* Exercise prompt *
Word for word, restate every record, though not the pictures.

───── Given records

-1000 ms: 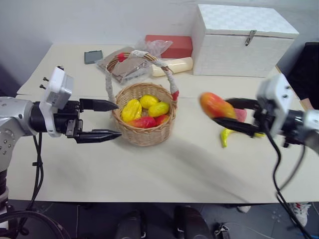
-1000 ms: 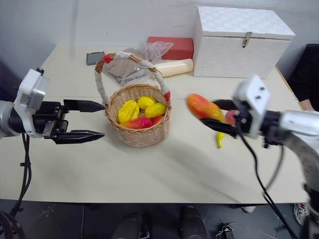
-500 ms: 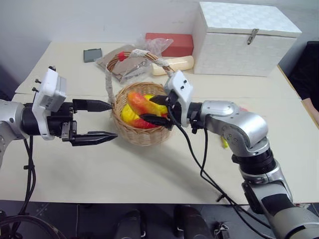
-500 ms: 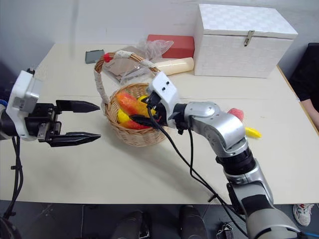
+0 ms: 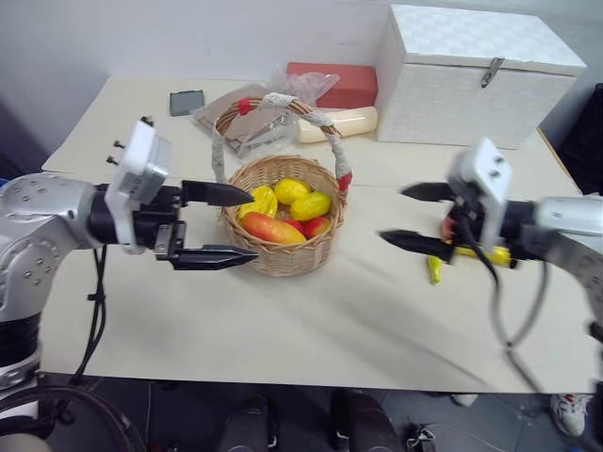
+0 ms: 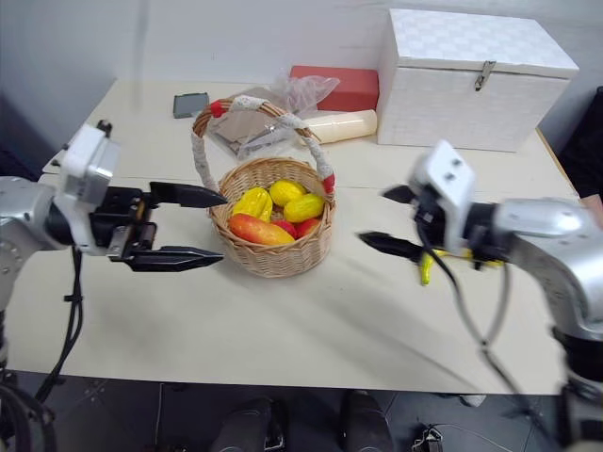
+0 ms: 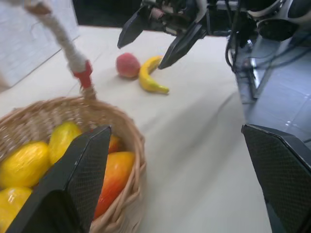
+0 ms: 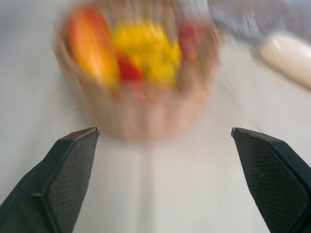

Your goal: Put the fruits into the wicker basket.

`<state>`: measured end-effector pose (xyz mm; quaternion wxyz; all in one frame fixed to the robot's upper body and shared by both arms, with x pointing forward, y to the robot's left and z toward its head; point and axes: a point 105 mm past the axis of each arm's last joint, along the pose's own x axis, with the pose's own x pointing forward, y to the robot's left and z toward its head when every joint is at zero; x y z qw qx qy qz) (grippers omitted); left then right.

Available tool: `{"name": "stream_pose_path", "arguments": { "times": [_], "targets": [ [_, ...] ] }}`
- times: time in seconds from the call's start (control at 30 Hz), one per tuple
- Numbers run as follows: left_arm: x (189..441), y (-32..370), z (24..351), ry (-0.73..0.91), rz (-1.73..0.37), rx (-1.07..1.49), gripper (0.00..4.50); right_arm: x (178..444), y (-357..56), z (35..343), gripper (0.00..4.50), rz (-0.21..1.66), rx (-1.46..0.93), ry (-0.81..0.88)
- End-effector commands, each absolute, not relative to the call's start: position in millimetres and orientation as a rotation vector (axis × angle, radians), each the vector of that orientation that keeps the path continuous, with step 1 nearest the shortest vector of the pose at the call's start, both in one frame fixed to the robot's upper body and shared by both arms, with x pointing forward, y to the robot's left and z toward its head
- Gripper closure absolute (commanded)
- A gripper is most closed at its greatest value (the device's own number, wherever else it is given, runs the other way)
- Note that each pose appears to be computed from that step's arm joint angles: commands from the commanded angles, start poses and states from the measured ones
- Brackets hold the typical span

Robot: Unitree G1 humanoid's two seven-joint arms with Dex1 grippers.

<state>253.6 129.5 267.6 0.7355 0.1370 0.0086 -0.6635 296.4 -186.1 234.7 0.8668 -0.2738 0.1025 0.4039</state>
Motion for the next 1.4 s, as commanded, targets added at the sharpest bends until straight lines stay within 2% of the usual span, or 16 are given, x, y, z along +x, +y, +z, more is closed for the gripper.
{"name": "stream_pose_path", "arguments": {
  "times": [0.03,0.37,0.47,0.6,0.93,1.03,1.13,1.2,1.3,1.4],
  "targets": [
    [248,113,270,-0.021,-1.537,0.328,0.00,305,-219,229,0.02,0.768,-0.843,0.243],
    [244,105,275,-0.054,-1.582,0.354,0.00,347,-266,176,0.02,0.660,-0.961,0.384],
    [244,108,274,-0.053,-1.564,0.363,0.00,356,-275,169,0.65,0.620,-0.993,0.396],
    [245,112,274,-0.053,-1.535,0.366,0.00,361,-276,166,2.02,0.617,-0.987,0.389],
    [246,117,275,-0.056,-1.500,0.373,0.00,366,-275,152,2.02,0.630,-0.956,0.415],
    [246,116,276,-0.057,-1.499,0.374,0.00,366,-274,148,2.65,0.641,-0.946,0.417],
    [246,115,276,-0.056,-1.501,0.374,0.00,364,-273,148,3.59,0.651,-0.932,0.407],
    [246,115,276,-0.055,-1.501,0.374,0.00,363,-272,149,4.04,0.655,-0.925,0.402],
    [249,120,277,-0.046,-1.474,0.369,0.00,352,-249,169,4.13,0.755,-0.783,0.301],
    [253,136,280,-0.028,-1.408,0.338,0.00,323,-201,201,4.13,0.956,-0.584,0.194]
  ]
}}
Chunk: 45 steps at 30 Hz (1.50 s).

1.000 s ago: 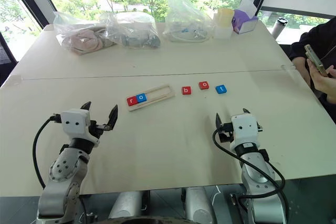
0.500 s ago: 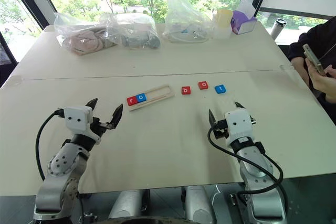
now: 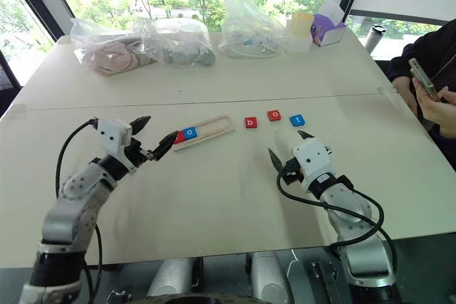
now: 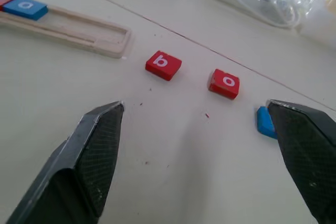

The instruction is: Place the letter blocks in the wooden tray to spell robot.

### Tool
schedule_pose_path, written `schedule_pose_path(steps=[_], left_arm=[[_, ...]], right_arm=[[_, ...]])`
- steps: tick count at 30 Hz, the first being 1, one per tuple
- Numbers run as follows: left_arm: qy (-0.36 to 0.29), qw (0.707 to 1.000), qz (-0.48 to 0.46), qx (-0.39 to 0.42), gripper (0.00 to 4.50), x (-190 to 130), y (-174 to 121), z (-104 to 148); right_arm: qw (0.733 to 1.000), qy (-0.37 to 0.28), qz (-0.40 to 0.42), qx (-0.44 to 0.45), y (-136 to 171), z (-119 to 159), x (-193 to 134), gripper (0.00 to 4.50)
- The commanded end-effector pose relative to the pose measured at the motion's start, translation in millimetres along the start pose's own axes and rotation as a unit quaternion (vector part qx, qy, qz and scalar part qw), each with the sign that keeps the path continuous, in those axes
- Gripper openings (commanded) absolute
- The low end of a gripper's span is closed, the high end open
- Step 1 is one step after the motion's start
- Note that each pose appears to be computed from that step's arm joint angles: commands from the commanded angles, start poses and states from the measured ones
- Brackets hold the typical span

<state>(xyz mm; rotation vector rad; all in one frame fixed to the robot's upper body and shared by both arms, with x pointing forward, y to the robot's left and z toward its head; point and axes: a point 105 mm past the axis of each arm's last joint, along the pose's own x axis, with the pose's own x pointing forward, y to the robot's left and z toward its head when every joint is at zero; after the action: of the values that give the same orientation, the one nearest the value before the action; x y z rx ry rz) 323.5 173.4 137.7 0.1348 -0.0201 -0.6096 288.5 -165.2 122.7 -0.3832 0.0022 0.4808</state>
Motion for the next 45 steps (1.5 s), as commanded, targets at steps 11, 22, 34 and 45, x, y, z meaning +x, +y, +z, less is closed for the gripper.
schedule_pose_path(steps=[11,22,34,45], left_arm=[[0.141,0.955,-0.259,0.039,4.50,35.7,28.2,-0.7],[0.177,0.936,-0.302,0.045,4.50,53.1,20.9,-21.4],[0.185,0.938,-0.283,0.075,4.50,57.0,20.2,-42.8],[0.203,0.943,-0.253,0.080,4.50,51.4,24.4,-63.5]], right_arm=[[0.994,-0.037,0.099,-0.031,-1.0,38.5,15.0,4.41],[0.996,-0.039,0.080,-0.031,0.4,38.4,14.5,4.41],[0.995,-0.051,0.075,-0.030,0.9,44.7,18.4,4.41],[0.995,-0.050,0.078,-0.027,5.2,44.0,18.2,4.41]])
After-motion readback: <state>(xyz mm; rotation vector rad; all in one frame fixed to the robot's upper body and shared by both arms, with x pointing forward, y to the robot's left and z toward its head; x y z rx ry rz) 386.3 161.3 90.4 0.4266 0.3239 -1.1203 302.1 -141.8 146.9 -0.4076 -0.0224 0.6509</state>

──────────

* Written answer *
-1000 ms: 
-1000 ms: 
-500 ms: 
-500 ms: 
+0 ms: 
+0 ms: 
+0 ms: 
+0 ms: 

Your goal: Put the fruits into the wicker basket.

`<state>`: measured end-effector pose (xyz mm; quaternion wxyz; all in one frame fixed to the robot's upper body and shared by both arms, with x pointing forward, y to the robot's left and z toward its head; point and axes: a point 105 mm past the axis of each arm's last joint, along the pose's own x axis, with the pose's own x pointing forward, y to the robot's left and z toward its head when every joint is at zero; x y z qw qx qy qz) (grippers omitted); left then right.

Available tool: `{"name": "stream_pose_path", "arguments": { "times": [_], "targets": [ [_, ...] ] }}`
- times: time in seconds from the call's start (control at 30 Hz), one per tuple
- Numbers run as follows: left_arm: x (189..441), y (-32..370), z (24..351), ry (-0.73..0.91), rz (-1.73..0.37), rx (-1.07..1.49), gripper (0.00..4.50); right_arm: x (178..444), y (-357..56), z (35..343), gripper (0.00..4.50), rz (-0.21..1.66), rx (-1.46..0.93), ry (-0.81..0.88)
- End-effector commands, each absolute, not relative to the call's start: position in millimetres and orientation as a rotation vector (axis × angle, radians), each the vector of that orientation that keeps the path continuous, with step 1 nearest the shortest vector of the pose at the call's start, both in one frame fixed to the robot's upper body and shared by both arms, with x pointing forward, y to the robot's left and z toward its head
- Gripper closure absolute (commanded)
- A gripper is most closed at its greatest value (the device's own number, wherever else it is given, runs the other way)
- Note that each pose appears to be computed from that step's arm joint angles: commands from the commanded angles, start poses and states from the measured ones
- Brackets hold the typical span

Robot: Unitree G1 humanoid's two seven-joint arms with Dex1 grippers.

<state>253.6 129.5 267.6 0.7355 0.1370 0.0086 -0.6635 296.4 -186.1 234.7 0.8668 -0.2738 0.1025 0.4039</state>
Motion for the next 1.4 s, as commanded, targets added at the sharpest bends until straight lines stay within 2% of the usual span, or 16 are given, x, y, z along +x, +y, +z, more is closed for the gripper.
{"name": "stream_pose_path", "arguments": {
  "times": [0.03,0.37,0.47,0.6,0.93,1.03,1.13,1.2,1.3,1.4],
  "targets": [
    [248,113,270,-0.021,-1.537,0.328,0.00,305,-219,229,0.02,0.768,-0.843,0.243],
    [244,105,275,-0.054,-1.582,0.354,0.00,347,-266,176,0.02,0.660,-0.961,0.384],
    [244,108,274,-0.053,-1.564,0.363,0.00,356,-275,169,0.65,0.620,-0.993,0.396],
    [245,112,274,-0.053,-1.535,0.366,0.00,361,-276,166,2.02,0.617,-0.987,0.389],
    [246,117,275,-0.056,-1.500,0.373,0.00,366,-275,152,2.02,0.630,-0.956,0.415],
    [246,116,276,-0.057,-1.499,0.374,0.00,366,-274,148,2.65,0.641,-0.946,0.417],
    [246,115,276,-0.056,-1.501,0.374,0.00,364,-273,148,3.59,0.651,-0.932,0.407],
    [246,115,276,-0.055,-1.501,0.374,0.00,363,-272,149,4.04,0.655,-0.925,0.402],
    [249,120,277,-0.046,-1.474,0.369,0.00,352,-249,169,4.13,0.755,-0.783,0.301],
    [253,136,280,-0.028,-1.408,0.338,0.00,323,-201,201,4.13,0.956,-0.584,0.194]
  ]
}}
Chunk: 45 steps at 30 Hz (1.50 s).

1.000 s ago: 
0.500 s ago: 
now: 
now: 

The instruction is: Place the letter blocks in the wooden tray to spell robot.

### Tool
schedule_pose_path, written `schedule_pose_path(steps=[_], left_arm=[[_, ...]], right_arm=[[_, ...]])`
- steps: tick count at 30 Hz, the first being 1, one per tuple
- Numbers run as follows: left_arm: qy (-0.36 to 0.29), qw (0.707 to 1.000), qz (-0.48 to 0.46), qx (-0.39 to 0.42), gripper (0.00 to 4.50), x (-190 to 130), y (-174 to 121), z (-104 to 148); right_arm: qw (0.733 to 1.000), qy (-0.37 to 0.28), qz (-0.40 to 0.42), qx (-0.44 to 0.45), y (-136 to 171), z (-119 to 159), x (-193 to 134), gripper (0.00 to 4.50)
- The commanded end-effector pose relative to the pose measured at the motion's start, translation in millimetres along the start pose's own axes and rotation as a unit quaternion (vector part qx, qy, qz and scalar part qw), each with the sign that keeps the path continuous, in those axes
- Gripper openings (commanded) absolute
- The low end of a gripper's span is closed, the high end open
- Step 1 is one step after the motion's start
- Note that each pose appears to be computed from that step's arm joint angles: commands from the commanded angles, start poses and states from the measured ones
- Brackets hold the typical span

<state>(xyz mm; rotation vector rad; all in one frame fixed to the robot's upper body and shared by both arms, with x pointing forward, y to the robot's left and z toward its head; point and axes: a point 105 mm past the axis of each arm's last joint, along the pose's own x axis, with the pose's own x pointing forward, y to the robot's left and z toward its head when every joint is at zero; after the action: of the values that give the same orientation, the one nearest the value before the action; x y z rx ry rz) 323.5 173.4 137.7 0.1348 -0.0201 -0.6096 288.5 -165.2 122.7 -0.3832 0.0022 0.4808</state>
Motion for the next 45 steps (1.5 s), as commanded, targets at steps 11, 22, 34 and 45, x, y, z meaning +x, +y, +z, less is closed for the gripper.
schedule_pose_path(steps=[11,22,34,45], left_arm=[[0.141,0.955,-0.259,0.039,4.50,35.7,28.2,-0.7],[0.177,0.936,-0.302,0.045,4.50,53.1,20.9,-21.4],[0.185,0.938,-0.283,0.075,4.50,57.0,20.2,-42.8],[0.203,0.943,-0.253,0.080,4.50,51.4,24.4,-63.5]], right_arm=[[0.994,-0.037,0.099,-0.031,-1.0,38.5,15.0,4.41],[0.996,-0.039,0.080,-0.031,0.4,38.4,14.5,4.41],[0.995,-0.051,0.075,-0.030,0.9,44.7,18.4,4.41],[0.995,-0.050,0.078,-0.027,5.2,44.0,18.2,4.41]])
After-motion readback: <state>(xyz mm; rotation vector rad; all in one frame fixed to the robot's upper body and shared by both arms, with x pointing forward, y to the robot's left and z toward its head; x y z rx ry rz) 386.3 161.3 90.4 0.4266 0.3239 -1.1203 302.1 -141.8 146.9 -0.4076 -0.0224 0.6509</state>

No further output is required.